C4 Model - Level 1: System Context
C4 System Context Diagram: High Level
@startuml
!include https://raw.githubusercontent.com/plantuml-stdlib/C4-PlantUML/master/C4_Context.puml
Person(user, "User", "A person interacting with the AI agent via their mobile device.")
System(chat_gpt_mobile_app, "ChatGPT Mobile App", "iOS/Android application providing the user interface.")
System(chat_gpt_backend, "ChatGPT Backend System", "Handles NLP, knowledge retrieval, and core AI logic.")
System_Ext(knowledge_base, "Knowledge Base", "External or internal vast repository of information.")
Rel(user, chat_gpt_mobile_app, "Interacts with, Asks questions, Receives answers")
Rel(chat_gpt_mobile_app, chat_gpt_backend, "Sends requests to / Receives responses from", "HTTPS/JSON API")

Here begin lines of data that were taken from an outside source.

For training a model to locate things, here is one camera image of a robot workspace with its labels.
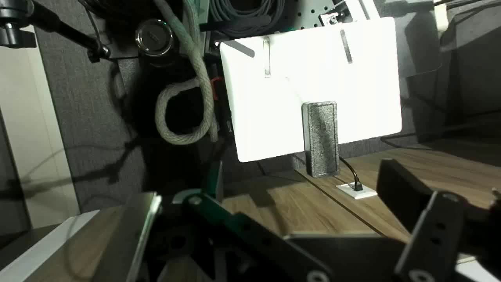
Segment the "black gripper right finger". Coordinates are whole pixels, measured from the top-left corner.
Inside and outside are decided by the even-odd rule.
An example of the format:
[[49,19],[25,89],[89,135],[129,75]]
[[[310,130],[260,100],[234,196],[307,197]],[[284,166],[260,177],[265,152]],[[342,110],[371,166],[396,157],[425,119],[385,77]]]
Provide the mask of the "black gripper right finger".
[[376,191],[410,232],[395,268],[403,282],[473,282],[456,271],[462,254],[501,277],[500,197],[487,208],[473,205],[457,193],[429,188],[396,160],[381,163]]

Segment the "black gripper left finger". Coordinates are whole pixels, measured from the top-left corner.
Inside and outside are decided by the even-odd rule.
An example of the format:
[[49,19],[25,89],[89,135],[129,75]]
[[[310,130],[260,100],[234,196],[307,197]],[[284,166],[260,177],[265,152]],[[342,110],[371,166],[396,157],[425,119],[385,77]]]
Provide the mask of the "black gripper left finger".
[[179,193],[177,204],[191,226],[188,255],[215,282],[335,282],[313,254],[205,193]]

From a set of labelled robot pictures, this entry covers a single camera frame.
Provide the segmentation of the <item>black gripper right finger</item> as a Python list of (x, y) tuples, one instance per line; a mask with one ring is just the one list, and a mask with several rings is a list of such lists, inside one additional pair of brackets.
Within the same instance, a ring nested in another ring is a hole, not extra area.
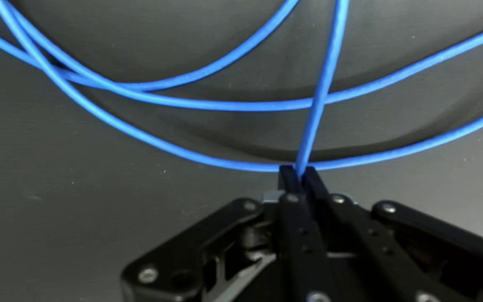
[(331, 193), (319, 172), (303, 176), (313, 209), (326, 234), (339, 234), (365, 260), (365, 271), (381, 283), (383, 302), (458, 302), (460, 295), (432, 280), (383, 223), (344, 194)]

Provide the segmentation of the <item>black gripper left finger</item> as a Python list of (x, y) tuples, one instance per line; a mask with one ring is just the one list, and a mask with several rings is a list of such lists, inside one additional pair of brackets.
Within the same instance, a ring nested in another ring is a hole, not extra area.
[(284, 194), (279, 201), (281, 255), (287, 261), (294, 302), (333, 302), (334, 288), (328, 253), (314, 219), (309, 193), (292, 166), (279, 169)]

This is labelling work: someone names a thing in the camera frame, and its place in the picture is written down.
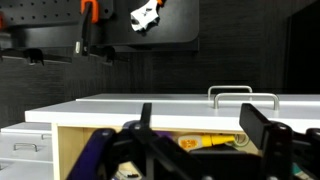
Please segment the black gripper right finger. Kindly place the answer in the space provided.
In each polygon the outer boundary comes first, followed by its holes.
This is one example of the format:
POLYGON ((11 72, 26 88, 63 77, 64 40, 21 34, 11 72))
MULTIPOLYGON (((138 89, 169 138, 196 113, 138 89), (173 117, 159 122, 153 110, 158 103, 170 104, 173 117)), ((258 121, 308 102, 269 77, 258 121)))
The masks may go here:
POLYGON ((252 104, 241 105, 239 125, 253 142, 257 149, 263 148, 265 129, 271 122, 252 104))

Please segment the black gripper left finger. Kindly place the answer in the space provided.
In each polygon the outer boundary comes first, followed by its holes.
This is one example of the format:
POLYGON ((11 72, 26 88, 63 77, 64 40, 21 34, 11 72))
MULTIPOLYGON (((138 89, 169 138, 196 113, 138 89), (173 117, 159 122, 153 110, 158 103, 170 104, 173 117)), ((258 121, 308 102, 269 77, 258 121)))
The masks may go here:
POLYGON ((140 124, 143 127, 149 127, 151 121, 152 104, 144 103, 141 112, 140 124))

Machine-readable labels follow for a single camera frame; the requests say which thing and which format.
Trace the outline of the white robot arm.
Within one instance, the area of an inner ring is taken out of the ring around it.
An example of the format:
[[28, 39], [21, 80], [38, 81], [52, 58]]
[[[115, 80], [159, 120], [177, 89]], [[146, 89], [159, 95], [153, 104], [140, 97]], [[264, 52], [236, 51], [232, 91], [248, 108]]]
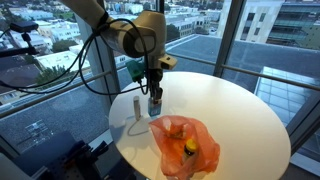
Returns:
[[130, 21], [114, 19], [97, 0], [60, 0], [93, 28], [115, 51], [132, 58], [145, 56], [146, 77], [151, 100], [162, 98], [160, 87], [163, 70], [171, 70], [177, 60], [165, 50], [166, 19], [163, 13], [143, 10]]

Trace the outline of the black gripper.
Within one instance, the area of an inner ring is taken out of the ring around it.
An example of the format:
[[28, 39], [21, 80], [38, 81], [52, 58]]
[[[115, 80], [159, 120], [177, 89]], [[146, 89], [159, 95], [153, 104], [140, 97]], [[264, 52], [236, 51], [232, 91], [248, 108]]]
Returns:
[[163, 89], [161, 87], [157, 87], [160, 84], [160, 81], [163, 78], [163, 70], [162, 69], [150, 69], [148, 71], [148, 81], [150, 86], [150, 98], [152, 100], [159, 101], [162, 98]]

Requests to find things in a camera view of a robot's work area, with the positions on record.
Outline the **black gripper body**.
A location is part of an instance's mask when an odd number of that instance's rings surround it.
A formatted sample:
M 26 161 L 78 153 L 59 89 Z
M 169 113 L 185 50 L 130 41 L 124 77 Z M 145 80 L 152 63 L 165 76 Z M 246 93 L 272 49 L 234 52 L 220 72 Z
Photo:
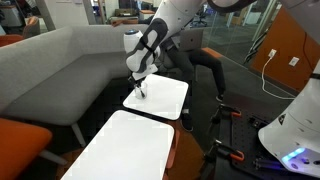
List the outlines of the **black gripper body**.
M 145 80 L 145 77 L 140 78 L 136 80 L 132 75 L 128 78 L 128 81 L 134 86 L 134 87 L 141 87 L 142 82 Z

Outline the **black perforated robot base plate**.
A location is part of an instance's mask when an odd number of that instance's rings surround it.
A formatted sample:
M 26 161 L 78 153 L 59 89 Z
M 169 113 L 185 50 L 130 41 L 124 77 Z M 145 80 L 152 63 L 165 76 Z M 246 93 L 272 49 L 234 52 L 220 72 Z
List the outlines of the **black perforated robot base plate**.
M 257 168 L 320 177 L 318 115 L 286 109 L 274 121 L 266 121 L 222 104 L 211 118 L 213 124 L 221 121 L 223 111 L 231 115 L 231 145 L 220 140 L 214 145 L 225 148 L 233 163 L 254 162 Z

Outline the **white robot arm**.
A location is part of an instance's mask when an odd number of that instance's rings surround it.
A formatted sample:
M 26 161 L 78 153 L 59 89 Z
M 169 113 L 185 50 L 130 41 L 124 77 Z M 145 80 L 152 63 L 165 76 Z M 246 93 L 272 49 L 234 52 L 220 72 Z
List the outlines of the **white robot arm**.
M 238 11 L 256 0 L 162 0 L 145 31 L 123 35 L 126 64 L 138 85 L 157 71 L 160 44 L 180 32 L 203 4 L 218 12 Z M 320 0 L 280 0 L 293 19 L 320 43 Z M 320 177 L 320 61 L 291 104 L 258 131 L 263 147 L 289 171 Z

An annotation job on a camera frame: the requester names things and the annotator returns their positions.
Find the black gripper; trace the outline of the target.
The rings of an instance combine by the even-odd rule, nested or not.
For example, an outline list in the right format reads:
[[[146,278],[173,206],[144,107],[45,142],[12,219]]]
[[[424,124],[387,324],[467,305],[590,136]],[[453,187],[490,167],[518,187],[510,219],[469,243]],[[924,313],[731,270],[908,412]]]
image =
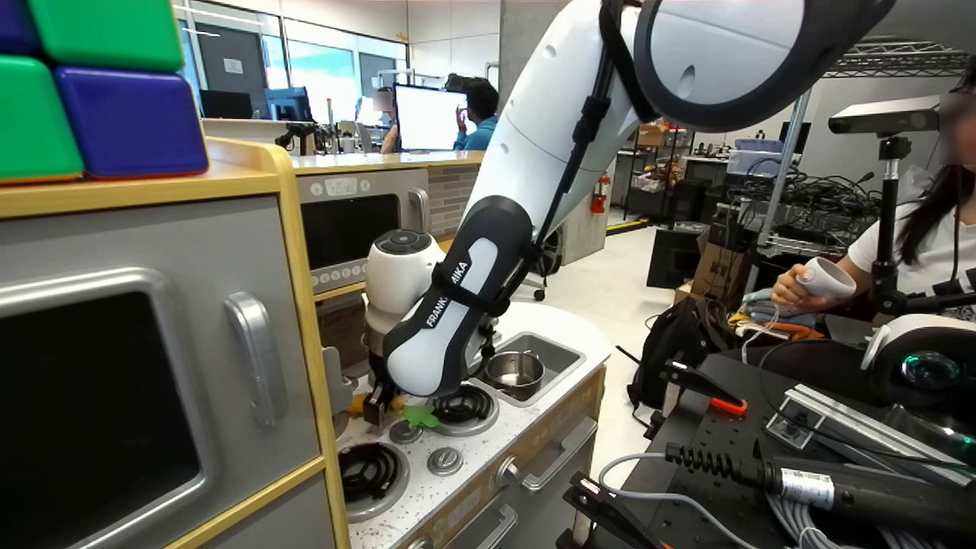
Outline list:
[[[369,375],[374,375],[374,391],[362,398],[362,417],[369,424],[380,424],[387,415],[401,387],[394,383],[394,378],[387,373],[387,358],[382,354],[369,356]]]

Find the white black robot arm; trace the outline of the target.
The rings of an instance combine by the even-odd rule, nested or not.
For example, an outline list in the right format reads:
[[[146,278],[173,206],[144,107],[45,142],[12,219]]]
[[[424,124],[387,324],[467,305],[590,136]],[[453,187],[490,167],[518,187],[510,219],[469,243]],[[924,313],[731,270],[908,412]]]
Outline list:
[[[382,334],[380,380],[449,395],[544,240],[641,121],[725,133],[806,95],[896,0],[571,0],[522,68],[445,257]]]

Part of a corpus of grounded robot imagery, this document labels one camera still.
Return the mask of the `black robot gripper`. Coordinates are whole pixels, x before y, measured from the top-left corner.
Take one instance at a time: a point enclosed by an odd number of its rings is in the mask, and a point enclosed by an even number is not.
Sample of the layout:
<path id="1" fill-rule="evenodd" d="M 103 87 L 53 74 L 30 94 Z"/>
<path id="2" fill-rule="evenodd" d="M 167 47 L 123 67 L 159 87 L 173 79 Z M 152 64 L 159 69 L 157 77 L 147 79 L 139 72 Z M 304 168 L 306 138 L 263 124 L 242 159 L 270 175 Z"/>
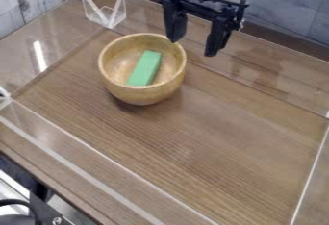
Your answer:
<path id="1" fill-rule="evenodd" d="M 185 13 L 208 20 L 214 19 L 204 56 L 215 56 L 226 45 L 230 32 L 242 28 L 247 0 L 159 0 L 159 2 L 163 2 L 165 35 L 172 42 L 179 41 L 185 33 Z"/>

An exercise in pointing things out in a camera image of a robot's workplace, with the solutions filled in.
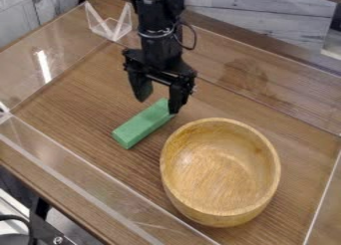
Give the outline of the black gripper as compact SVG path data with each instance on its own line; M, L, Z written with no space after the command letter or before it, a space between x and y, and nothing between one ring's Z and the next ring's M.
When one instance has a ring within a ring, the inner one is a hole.
M123 51L134 95L143 102L154 92L152 82L170 88L168 109L175 115L192 94L196 71L184 62L182 53L195 45L182 43L182 32L139 33L142 46Z

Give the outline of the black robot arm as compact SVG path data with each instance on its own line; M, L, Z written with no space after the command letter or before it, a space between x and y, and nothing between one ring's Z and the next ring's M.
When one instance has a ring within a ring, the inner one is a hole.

Rel(chat_gpt_backend, knowledge_base, "Retrieves information from, Updates (potentially)")
SHOW_LEGEND()
@enduml
This C4 System Context diagram shows the 'User' interacting with the 'ChatGPT Mobile App' system, which in turn communicates with the 'ChatGPT Backend System'. The Backend System then interacts with an external 'Knowledge Base'.
UML - Use Case Diagram (High Level)
UML Use Case Diagram: High Level
@startuml
left to right direction
actor "User" as user
rectangle "ChatGPT Mobile Eco-System" {
rectangle "Mobile App" as App {
usecase "Interact with AI via App" as UC1
user -- UC1
}
rectangle "Backend System" as Backend {
usecase "Process Query & Access Knowledge" as UC2
note right of UC2 : Handles core logic & KB access
}
UC1 ..> UC2 : invokes (e.g., via API call)
}
@enduml
This UML Use Case diagram illustrates the primary interaction of a 'User' with the 'ChatGPT Mobile App' to "Interact with AI," which relies on a "Backend System" to "Process Query & Access Knowledge."
2. Functional Requirements
2.1 User Interface (UI) - Mobile App
FR2.1.1: The system (mobile app) shall provide a clean, intuitive, touch-based chat interface optimized for mobile devices (iOS and Android). FR2.1.2: The mobile app interface shall display the conversation history during a session in a scrollable view. FR2.1.3: Users shall be able to input text queries easily using the native mobile keyboard, with a clear input field. FR2.1.4: The mobile app shall provide a dedicated 'Send' button to submit queries. FR2.1.5: The app shall support standard mobile gestures for common interactions (e.g., tap to focus input, scroll to view history). FR2.1.6: The app shall provide clear visual feedback for user actions and system status (e.g., loading indicators when waiting for a response, message sent/received status).
2.2 Natural Language Processing (NLP) (Handled by Backend)
FR2.2.1: The backend system shall understand and interpret user queries in natural language (English, initially) received from the mobile app. FR2.2.2: The backend system shall generate human-like, coherent, and contextually relevant text responses to be displayed in the mobile app. FR2.2.3: The backend system should handle common typos and grammatical errors gracefully, providing feedback to the app if a query is unintelligible.
2.3 Knowledge Retrieval (Handled by Backend)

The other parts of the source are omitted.